Malick stopped walking, and stood in front of Dan. “Hey, come on man,” he said, reaching one hand out to Dan’s upper arm. 

“What are you …?” Dan said, and looked at Malick’s hand. Then he looked around them into the dark, and mentally kicked himself because who on earth was going to be there at half one in the morning. He swallowed, heavily, and looked up at Malick’s face. Malick was looking at him, with the same fond expression he’d seen on Esca’s face when he was leaving the party. “Oh,” Dan said.

“Yeah, oh.” Malick repeated and went to drop his hand, only for Dan to shake his head. “Oookay,” Malick dragged the word out, looking at Dan like he was trying to decode something, and then he brought his other hand up to the side of Dan’s face, and kissed him gently. Dan made a choked sort of noise and Malick went to pull back, only for Dan to bring a hand round to the back of his neck and keep their lips in contact. 

“Sorry,” Dan said when they broke apart. “I didn’t mean for that to happen. Not like this.”

“Stop apologising,” Malick said. “And as for ‘like this’, it seems to me that this is a much better way for it to happen than up against a locker.” He stepped forwards a little, so he was stood right in front of Dan. “Hey, hey,” he said, “no getting shifty with me. I’m not gonna push it.”

“I. I … just,” Dan hesitated. “This was not in my grand plan for life.”

“You think kissing uptight white boys was in mine?” Malick said, with a smile. “Plans change.”

Dan smiled. “Well, if plans change, can locations change as well? I have a sofa at home that is much more comfortable than this wall.”

\--

“So,” Dan said as he handed Malick a glass of water.

“Yup,” Malick replied, and looked around the room. “Nice place, man. Very sleek.”
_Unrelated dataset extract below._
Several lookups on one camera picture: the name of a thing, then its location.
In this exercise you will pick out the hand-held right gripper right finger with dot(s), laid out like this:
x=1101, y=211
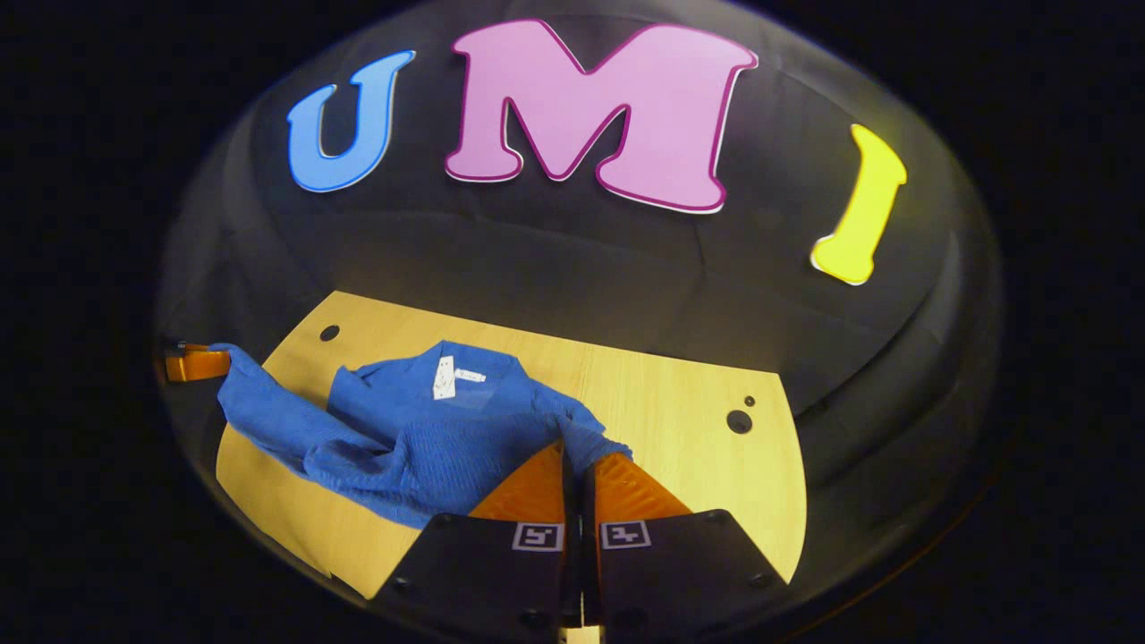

Dan sat down next to Malick on the sofa and nodded. “I wish I could say I had anything to do with it, but it was like this when I moved in.”

Malick rolled his eyes. “And here was me thinking you’d be a dab hand at decorating.”

Dan snorted a laugh. “God no. I can paint large walls very messily. Anything else and it ends up looking like I let a five year old loose on it.”

“So you can manipulate an arthroscope but you can’t paint a skirting board,” Malick raised an eyebrow at Dan who shrugged, with a faintly embarrassed look on his face. “That’s just sad.”

“I spent years training to be able to use an arthroscope,” Dan said, “no one trains you to use a paintbrush effectively.”

“Aww, man, you need to meet my mother!” Malick said through a laugh. “That house got redecorated every year, and she didn’t do a lick of the painting.”

“Well then, next time I need some decorating doing I know who to call. You’ve got to be cheaper than a decorator.” Dan said.

“I am so expensive you couldn’t afford me on three surgeon’s salaries,” Malick winked and shifted closer to Dan on the sofa. “You really want to talk about decorating all night?”

“No,” Dan said, sounding nervous. “Not really.”

“Good,” Malick said softly and curled a hand around Dan’s neck, drawing him in for a kiss. He put his glass of water down on the coffee table, and put his hand comfortingly in the small of Dan’s back. Dan tensed a little, and then relaxed into the touch, turning so he was facing Malick. It took a while, but eventually Dan relaxed completely, and let himself be drawn into Malick’s arms, kissing back with equal fervour. 

Malick pulled back, to give himself chance to draw breath and grinned like the cat who got the cream at the hectic flush on Dan’s cheeks and his red, thoroughly kissed, lips. “That is a much better look on you than you think.”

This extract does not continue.